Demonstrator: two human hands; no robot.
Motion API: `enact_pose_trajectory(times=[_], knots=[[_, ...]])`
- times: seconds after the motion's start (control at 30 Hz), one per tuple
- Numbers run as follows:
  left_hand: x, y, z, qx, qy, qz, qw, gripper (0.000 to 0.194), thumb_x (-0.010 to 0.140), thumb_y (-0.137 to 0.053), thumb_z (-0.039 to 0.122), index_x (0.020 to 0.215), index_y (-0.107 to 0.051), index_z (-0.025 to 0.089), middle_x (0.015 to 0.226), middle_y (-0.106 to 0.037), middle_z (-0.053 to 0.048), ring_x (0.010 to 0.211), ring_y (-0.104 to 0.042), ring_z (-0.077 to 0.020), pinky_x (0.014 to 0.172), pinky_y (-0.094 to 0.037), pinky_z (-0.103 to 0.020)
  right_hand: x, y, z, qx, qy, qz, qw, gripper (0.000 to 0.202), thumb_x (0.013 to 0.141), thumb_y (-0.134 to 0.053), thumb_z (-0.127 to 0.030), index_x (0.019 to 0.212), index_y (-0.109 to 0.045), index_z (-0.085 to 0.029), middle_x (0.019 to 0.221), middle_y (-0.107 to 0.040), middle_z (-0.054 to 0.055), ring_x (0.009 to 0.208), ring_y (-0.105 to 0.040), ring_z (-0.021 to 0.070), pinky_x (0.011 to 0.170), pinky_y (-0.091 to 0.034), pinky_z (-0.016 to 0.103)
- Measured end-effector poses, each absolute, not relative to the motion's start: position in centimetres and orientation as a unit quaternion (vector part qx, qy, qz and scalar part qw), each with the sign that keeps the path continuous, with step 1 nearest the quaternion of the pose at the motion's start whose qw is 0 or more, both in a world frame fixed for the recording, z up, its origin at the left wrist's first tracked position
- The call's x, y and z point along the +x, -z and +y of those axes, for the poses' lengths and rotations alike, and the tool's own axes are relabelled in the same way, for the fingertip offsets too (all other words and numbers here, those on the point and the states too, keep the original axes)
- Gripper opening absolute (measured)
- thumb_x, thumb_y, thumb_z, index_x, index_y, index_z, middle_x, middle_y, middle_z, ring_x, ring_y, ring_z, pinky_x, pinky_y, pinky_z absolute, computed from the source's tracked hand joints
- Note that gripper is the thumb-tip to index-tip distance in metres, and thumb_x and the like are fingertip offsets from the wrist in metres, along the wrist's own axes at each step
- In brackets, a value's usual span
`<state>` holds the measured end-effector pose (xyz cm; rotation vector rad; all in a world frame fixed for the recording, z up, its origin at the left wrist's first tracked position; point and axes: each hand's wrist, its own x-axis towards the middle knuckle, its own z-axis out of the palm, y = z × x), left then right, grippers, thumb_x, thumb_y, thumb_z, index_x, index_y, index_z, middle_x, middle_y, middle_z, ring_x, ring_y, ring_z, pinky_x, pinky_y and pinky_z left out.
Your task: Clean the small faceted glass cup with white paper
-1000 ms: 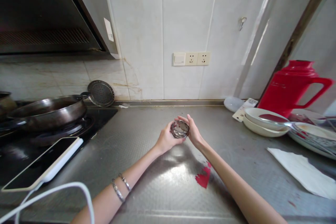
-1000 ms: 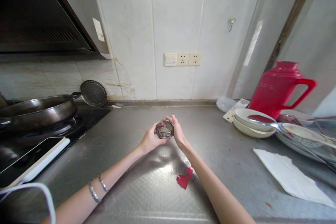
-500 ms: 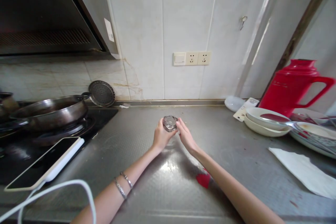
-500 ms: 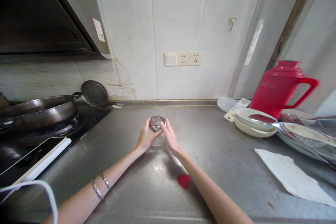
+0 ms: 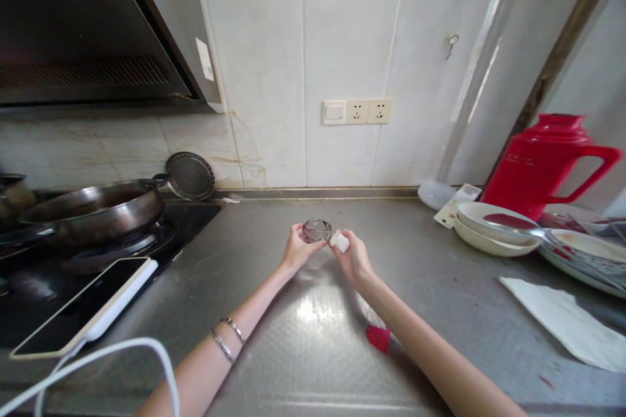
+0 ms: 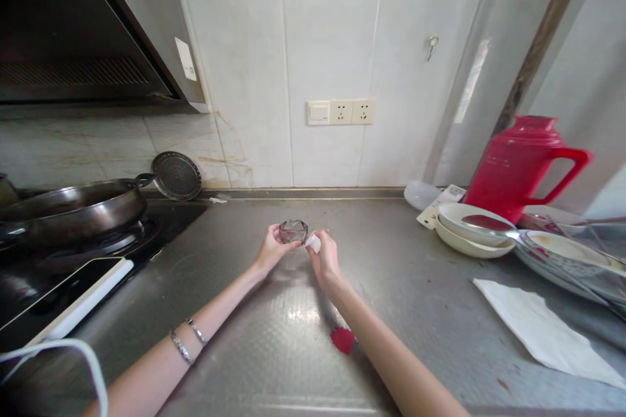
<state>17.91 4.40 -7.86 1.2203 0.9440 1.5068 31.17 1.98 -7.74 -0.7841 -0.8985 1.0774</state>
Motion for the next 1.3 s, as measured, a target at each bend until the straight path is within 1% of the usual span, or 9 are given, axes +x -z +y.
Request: enact_pose_trajectory(times=[0.2,0.33,0.47,0.63,0.73,0.8,0.97,1.1,1.3], knots=[[17.4,7.3,4.1,0.469,-0.599,0.377,0.529,0.061,0.045,-0.086,0.011,0.095,-0.052,0.014,0.091,-0.07,-0.008,0.085,-0.065,-0.0189,0.084,-0.048,-0.034,31.5,6.7,2.0,-0.323,-0.58,-0.22,0.715,0.018,0.066,-0.065,-0.031,0.076,-0.053,-0.022,0.066,-0.062,-0.004,0.066,-0.066,0.0138,0.069,-0.059,0.026],[16.8,6.9,4.2,0.464,-0.572,0.327,0.592,0.042,0.054,-0.081,0.014,0.092,-0.062,0.012,0.091,-0.071,-0.008,0.084,-0.065,-0.0192,0.083,-0.047,-0.032,32.3,7.2,2.7,-0.336,-0.578,-0.229,0.707,0.016,0.061,-0.062,-0.018,0.074,-0.053,-0.02,0.072,-0.068,0.001,0.071,-0.069,0.017,0.069,-0.059,0.028],[16.3,6.5,4.0,0.432,-0.514,0.269,0.691,0.031,0.061,-0.072,0.013,0.091,-0.066,0.01,0.088,-0.071,-0.01,0.079,-0.065,-0.0227,0.074,-0.05,-0.036,33.2,7.1,3.2,-0.335,-0.559,-0.231,0.722,0.018,0.064,-0.057,-0.017,0.08,-0.051,-0.021,0.08,-0.071,0.002,0.073,-0.071,0.0201,0.068,-0.061,0.035],[16.6,6.1,3.6,0.289,-0.487,0.203,0.799,0.024,0.069,-0.058,0.014,0.091,-0.064,0.007,0.094,-0.069,-0.017,0.088,-0.064,-0.0299,0.081,-0.049,-0.05,33.6,5.8,3.5,-0.338,-0.508,-0.278,0.742,0.016,0.066,-0.059,-0.017,0.077,-0.048,-0.022,0.085,-0.073,0.004,0.082,-0.071,0.0201,0.072,-0.06,0.035],[16.7,5.7,3.6,0.241,-0.493,0.167,0.819,0.02,0.073,-0.054,0.017,0.087,-0.063,0.008,0.092,-0.069,-0.017,0.087,-0.065,-0.0293,0.082,-0.048,-0.05,33.8,5.0,3.7,-0.348,-0.491,-0.311,0.735,0.015,0.065,-0.061,-0.02,0.077,-0.052,-0.021,0.082,-0.073,0.005,0.08,-0.071,0.0207,0.071,-0.058,0.034],[16.7,5.4,3.8,0.225,-0.5,0.161,0.82,0.021,0.078,-0.053,0.026,0.086,-0.063,0.009,0.091,-0.068,-0.017,0.083,-0.065,-0.0286,0.081,-0.049,-0.05,34.1,4.6,3.9,-0.369,-0.471,-0.348,0.722,0.016,0.064,-0.062,-0.022,0.08,-0.058,-0.019,0.082,-0.073,0.005,0.077,-0.07,0.02,0.068,-0.057,0.031],[17.4,5.3,4.6,0.175,-0.506,0.209,0.818,0.051,0.086,-0.041,0.056,0.086,-0.062,0.009,0.084,-0.068,-0.017,0.077,-0.064,-0.028,0.072,-0.051,-0.046,35.0,4.2,4.6,-0.471,-0.316,-0.489,0.663,0.027,0.066,-0.059,-0.031,0.084,-0.071,-0.014,0.077,-0.072,0.005,0.067,-0.064,0.0185,0.058,-0.049,0.026],[18.3,5.6,5.0,0.132,-0.526,0.259,0.799,0.048,0.089,-0.035,0.052,0.081,-0.06,0.013,0.074,-0.067,-0.013,0.066,-0.063,-0.0244,0.061,-0.05,-0.04,35.3,3.7,5.1,-0.508,-0.226,-0.542,0.631,0.035,0.069,-0.059,-0.035,0.094,-0.072,-0.014,0.073,-0.072,0.004,0.066,-0.061,0.0183,0.061,-0.046,0.028],[18.5,5.7,4.1,0.179,-0.451,0.295,0.823,0.041,0.087,-0.039,0.046,0.091,-0.062,0.012,0.081,-0.068,-0.013,0.067,-0.064,-0.0239,0.053,-0.049,-0.034,34.7,2.3,4.9,-0.441,-0.157,-0.635,0.615,0.026,0.078,-0.058,-0.03,0.096,-0.072,-0.02,0.094,-0.074,0.005,0.085,-0.067,0.0213,0.079,-0.05,0.033]])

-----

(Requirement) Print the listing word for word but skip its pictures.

(Result for this exercise)
Demonstrator: two human hands; no robot.
Motion API: `enact_pose_trajectory(times=[_], knots=[[_, ...]])`
- times: seconds after the motion's start (control at 30 Hz), one per tuple
- Numbers run as follows:
  left_hand: x, y, z, qx, qy, qz, qw, gripper (0.000 to 0.194), thumb_x (-0.010 to 0.140), thumb_y (-0.137 to 0.053), thumb_z (-0.039 to 0.122), index_x (0.020 to 0.215), index_y (-0.107 to 0.051), index_z (-0.025 to 0.089), middle_x (0.015 to 0.226), middle_y (-0.106 to 0.037), middle_z (-0.053 to 0.048), ring_x (0.010 to 0.211), ring_y (-0.104 to 0.042), ring_z (-0.077 to 0.020), pinky_x (0.014 to 0.172), pinky_y (-0.094 to 0.037), pinky_z (-0.103 to 0.020)
  right_hand: x, y, z, qx, qy, qz, qw, gripper (0.000 to 0.202), thumb_x (0.013 to 0.141), thumb_y (-0.134 to 0.053), thumb_z (-0.127 to 0.030), index_x (0.019 to 0.212), index_y (-0.109 to 0.045), index_z (-0.085 to 0.029), middle_x (0.019 to 0.221), middle_y (-0.107 to 0.040), middle_z (-0.054 to 0.055), ring_x (0.009 to 0.208), ring_y (-0.105 to 0.040), ring_z (-0.021 to 0.070), pinky_x (0.011 to 0.170), pinky_y (-0.091 to 0.034), pinky_z (-0.016 to 0.103)
- Measured end-effector poses, each absolute, not relative to the motion's start: position in centimetres and orientation as a unit quaternion (vector part qx, qy, qz and scalar part qw), each with the sign that keeps the path continuous, with step 1 nearest the quaternion of the pose at the motion's start whose qw is 0 or more, both in a world frame fixed for the recording, z up, its origin at the left wrist's first tracked position
- The call's x, y and z point along the +x, -z and +y of those axes, for the poses' lengths and rotations alike, and the tool's own axes are relabelled in the same way, for the fingertip offsets too (all other words and numbers here, those on the point and the states too, keep the original axes)
- Gripper opening absolute (measured)
- thumb_x, thumb_y, thumb_z, index_x, index_y, index_z, middle_x, middle_y, middle_z, ring_x, ring_y, ring_z, pinky_x, pinky_y, pinky_z absolute, computed from the source's tracked hand joints
- Note that gripper is the thumb-tip to index-tip distance in metres, and thumb_x and the like are fingertip offsets from the wrist in metres, along the wrist's own axes at each step
- In brackets, a value's usual span
`<state>` holds the measured end-effector pose (xyz cm; rotation vector rad; all in a world frame fixed for the recording, z up, its origin at the left wrist's first tracked position; point and axes: each hand's wrist, its own x-axis towards the middle knuckle, its own z-axis out of the palm, y = z × x), left then right, grippers, thumb_x, thumb_y, thumb_z, index_x, index_y, index_z, middle_x, middle_y, middle_z, ring_x, ring_y, ring_z, pinky_x, pinky_y and pinky_z left out.
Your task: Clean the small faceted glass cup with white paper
-1000 ms: 
-1000 ms: 
-500 ms: 
-500 ms: 
+0 ms: 
+0 ms: 
<state>17.91 4.40 -7.86 1.2203 0.9440 1.5068 31.17 1.98 -7.74 -0.7841 -0.8985 1.0774</state>
Motion for the next 1.3 s, as measured, a target at each bend until the straight path is within 1% of the usual span, or 9 are given, axes +x -z +y.
Request: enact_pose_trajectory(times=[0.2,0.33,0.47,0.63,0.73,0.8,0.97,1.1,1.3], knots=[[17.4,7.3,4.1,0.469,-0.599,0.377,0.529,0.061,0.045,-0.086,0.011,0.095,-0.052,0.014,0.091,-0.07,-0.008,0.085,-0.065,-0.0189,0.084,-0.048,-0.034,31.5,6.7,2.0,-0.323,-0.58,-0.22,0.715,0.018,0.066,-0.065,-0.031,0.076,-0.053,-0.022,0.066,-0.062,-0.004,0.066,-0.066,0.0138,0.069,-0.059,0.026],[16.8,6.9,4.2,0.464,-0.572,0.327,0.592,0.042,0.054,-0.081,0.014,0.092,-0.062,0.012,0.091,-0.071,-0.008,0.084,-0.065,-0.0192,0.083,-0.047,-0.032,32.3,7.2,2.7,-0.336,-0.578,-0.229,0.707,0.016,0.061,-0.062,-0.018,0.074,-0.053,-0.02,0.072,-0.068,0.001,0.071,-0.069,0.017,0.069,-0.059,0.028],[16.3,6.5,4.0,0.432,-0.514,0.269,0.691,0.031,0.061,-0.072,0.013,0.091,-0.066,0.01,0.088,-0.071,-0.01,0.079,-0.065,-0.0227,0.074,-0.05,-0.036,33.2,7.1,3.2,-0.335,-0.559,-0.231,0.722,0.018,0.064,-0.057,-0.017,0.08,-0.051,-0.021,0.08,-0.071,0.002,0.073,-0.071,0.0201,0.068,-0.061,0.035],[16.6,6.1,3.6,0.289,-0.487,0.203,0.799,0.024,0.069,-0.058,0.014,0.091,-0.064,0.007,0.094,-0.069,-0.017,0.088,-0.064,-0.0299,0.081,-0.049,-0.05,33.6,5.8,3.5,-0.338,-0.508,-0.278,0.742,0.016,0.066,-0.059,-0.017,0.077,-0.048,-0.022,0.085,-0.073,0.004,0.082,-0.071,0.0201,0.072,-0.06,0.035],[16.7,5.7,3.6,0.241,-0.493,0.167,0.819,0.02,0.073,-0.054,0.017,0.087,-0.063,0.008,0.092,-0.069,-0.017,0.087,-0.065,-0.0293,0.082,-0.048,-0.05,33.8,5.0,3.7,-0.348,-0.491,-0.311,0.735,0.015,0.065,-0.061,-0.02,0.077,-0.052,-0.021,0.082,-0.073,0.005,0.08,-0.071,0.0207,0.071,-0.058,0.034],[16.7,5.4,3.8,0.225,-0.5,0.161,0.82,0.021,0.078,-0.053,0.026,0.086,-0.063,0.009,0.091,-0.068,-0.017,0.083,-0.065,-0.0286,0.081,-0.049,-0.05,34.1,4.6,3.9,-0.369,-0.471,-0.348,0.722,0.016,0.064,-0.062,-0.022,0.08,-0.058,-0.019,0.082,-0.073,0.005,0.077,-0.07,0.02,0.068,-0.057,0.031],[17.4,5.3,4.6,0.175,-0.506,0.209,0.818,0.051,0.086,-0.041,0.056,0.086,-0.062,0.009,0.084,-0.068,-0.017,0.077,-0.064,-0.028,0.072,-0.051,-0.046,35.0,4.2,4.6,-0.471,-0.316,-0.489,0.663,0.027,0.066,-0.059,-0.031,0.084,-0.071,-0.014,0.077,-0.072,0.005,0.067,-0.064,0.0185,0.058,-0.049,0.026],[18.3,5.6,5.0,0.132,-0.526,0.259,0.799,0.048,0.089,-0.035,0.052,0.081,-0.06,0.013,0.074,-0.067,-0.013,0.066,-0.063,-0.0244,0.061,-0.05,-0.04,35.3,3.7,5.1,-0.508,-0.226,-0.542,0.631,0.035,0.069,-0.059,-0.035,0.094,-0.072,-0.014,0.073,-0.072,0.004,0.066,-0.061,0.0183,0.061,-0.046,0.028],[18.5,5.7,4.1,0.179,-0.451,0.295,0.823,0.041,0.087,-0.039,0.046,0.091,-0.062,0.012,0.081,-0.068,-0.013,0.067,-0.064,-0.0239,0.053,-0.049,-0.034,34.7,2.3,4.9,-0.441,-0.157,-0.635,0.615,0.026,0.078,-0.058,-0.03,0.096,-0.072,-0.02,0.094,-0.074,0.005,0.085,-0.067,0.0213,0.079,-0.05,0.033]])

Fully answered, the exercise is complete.